4 out of 5
Produced by: Jake One
While Ali has always been an insightful rapper, over the years and albums his subject matter shifted through variations on an identity: initially internal and poetic, then boastful and brash and name-checking his boxing namesake, then on to the more outward looking and embracing mindset with the appropriately titled ‘Us.’ Continuing that trajectory, Ali sinks into the religious connotations of his name post a visit to Mecca, the quest to be a better person smacking up against a (at the time) recession and the ever-churning political upheavels in America over the last decade, we get the cheekily named Mourning in America And Dreaming In Color, the cover bedecked by a white robed Ali using the American flag as a prayer mat.
Ali’s smooth flowing, passionate rapping style has always been akin to preaching, which has occasionally felt at odds with the darker tales he’s told. As Mourning kicks off, though, Ali hits a solid streak where his smooth, yet propulsive rhymes crackle across as pure inspirational energy, whether via the thesis statement of opener Letter to My Countrymen, or how the follow up Only Life I Know reflects on how this idealized approach gets filtered through day to day triald and tribulations. Track three takes it down to a personal level, tracking Ali’s ups and downs over the years – although this opens up a criticism I’ll get to momentarily – before things get outwardly political with the war-questioning vitriol of Mourning in America. This seems to open the book on the nitty gritty, as what follows are a couple more solid call-to-action tracks and then some contemplations on Ali’s experience with the hustle of the streets on Need a Knot and Won More Hit.
At just past the halfway point, the penitent, hopeful preacher returns to talk about his family, and life, and love, culminating in the sorta cheesy My Beloved before closer (excluding some bonus tracks) Singing This Song cuts in samples from a live crowd to underline the mixed sentiments of hope and frustration that prompted the album.
Like most of Ali’s work, Mourning is poetic, heartfelt, and at times brazenly honest. Also like most of Ali’s work, he’s got a lot to say, which occasionally drags a track out by one verse too many, though Jake One’s production – a switch-up from his usual Ant collaborator – seems to taper this more often than not, with Jake’s hit-maker beats a bit more structured than Ant’s tendency to just ride a rhythm out. Jake’s wider aural palette – dipping into a slight rock influence – is also a boon for similar reasons: Ali’s verbosity and poeticism can start to flow together after a while, but the sequencing of hooks and pacing on Mourning keeps it engaging throughout. (Yes, I’m circling around the notion that I think Ant delivers amazing, deeply soulful beats with a lot of nuance, but I tend to get bored with his sound before the end of any given album.)

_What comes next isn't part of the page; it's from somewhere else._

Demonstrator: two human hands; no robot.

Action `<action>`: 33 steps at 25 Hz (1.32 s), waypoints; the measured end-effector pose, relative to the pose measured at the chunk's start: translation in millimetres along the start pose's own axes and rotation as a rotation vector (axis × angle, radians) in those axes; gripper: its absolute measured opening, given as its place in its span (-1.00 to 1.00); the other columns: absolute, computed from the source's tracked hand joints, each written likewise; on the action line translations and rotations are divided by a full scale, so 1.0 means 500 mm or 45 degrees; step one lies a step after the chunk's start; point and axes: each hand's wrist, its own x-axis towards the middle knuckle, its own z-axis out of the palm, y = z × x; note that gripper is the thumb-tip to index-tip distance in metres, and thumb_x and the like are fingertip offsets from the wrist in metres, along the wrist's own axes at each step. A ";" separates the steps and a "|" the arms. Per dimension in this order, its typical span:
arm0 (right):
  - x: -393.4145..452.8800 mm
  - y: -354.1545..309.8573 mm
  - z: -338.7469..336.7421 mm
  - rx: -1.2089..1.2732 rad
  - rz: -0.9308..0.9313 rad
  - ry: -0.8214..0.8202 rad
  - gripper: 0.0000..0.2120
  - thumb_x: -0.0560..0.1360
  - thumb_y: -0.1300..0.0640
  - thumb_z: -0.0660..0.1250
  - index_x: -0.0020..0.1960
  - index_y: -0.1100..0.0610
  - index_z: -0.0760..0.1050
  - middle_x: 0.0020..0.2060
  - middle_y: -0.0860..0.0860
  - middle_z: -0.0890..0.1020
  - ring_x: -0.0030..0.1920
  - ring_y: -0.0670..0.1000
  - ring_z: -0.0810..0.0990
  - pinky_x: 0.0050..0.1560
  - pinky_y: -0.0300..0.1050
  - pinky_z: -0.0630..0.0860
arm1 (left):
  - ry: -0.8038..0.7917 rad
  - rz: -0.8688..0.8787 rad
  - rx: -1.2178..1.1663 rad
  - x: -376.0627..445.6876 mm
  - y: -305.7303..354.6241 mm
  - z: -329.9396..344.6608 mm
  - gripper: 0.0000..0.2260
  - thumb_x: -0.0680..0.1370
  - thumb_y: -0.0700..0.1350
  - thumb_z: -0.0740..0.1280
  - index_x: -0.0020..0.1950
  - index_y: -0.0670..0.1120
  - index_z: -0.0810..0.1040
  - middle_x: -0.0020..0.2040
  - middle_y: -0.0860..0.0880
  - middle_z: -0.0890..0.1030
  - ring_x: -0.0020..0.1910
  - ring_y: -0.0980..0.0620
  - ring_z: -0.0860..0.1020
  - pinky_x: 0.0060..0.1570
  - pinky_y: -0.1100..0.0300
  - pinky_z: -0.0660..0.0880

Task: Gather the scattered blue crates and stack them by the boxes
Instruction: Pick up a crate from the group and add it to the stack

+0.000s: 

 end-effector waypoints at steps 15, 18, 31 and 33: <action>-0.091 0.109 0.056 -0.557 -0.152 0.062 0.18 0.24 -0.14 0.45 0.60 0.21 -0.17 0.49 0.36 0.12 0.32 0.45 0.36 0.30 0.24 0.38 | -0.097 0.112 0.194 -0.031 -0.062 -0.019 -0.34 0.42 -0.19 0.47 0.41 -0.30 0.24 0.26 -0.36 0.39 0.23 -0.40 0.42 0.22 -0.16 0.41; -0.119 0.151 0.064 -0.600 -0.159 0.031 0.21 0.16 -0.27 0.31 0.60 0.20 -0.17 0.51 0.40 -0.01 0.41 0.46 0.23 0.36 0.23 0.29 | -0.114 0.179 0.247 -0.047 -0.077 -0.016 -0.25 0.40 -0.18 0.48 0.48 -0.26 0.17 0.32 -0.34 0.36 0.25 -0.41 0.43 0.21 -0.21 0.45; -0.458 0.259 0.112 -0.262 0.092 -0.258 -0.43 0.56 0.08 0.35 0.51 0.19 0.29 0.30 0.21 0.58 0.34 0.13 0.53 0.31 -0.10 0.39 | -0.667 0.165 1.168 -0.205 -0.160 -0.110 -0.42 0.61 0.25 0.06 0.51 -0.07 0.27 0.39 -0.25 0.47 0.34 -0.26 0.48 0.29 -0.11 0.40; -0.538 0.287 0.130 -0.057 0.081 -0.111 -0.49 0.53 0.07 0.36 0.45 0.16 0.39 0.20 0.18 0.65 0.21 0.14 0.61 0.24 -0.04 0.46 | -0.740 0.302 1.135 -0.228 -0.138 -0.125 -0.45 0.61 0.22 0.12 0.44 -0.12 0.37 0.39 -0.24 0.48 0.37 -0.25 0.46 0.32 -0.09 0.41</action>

Also also familiar to Ali’s past work is the lobe criticism I have: An element of contradiction. This album deals with it better than any before it – it’s built into the album’s concept – but the balance between frustration with the system and hope for something better creates an odd uncertainty underlying the disc. For the first time, Ali attempts to face this head on – talking about both topics at once, admitting he doesn’t know what to do – but then his religious conversion (mentioned in the songs) doesn’t whitewash things, exactly, but seems to shove them slightly aside. I’m not sure how to resolve this, lyrically, but nonetheless, it creates a sensation where you build up some steam and then someone asks you what’s bothering you and you shrug. This is best represented by Stop the Press, which at one point has Ali reflect on his previous release, Us – an excellent album – and mention that his heart wasn’t in it. It’s honest, but it draws into question everything else: Is this album going to retrospectively not have heart in it also?
I don’t want to overstate this too much because the emotions on the disc are complex, and more often than not, Ali nails the tricky balance, besides the fact that the beats and rhymes throughout are solid. But it’s definitely enough of a niggle to unseat the disc’s overall impact and lower the rating a star.
At this point, I don’t know how someone can’t like Brother Ali, as he has so proven able to effectively cross over into different hip-hop genres and offers such a wide selection of smart rhymes and good beats from quality producers. That being said, if Us was a maybe a bit too cheery for you or prior discs too wandering, Mourning is his most focused delivery yet, and might be the release that sways you.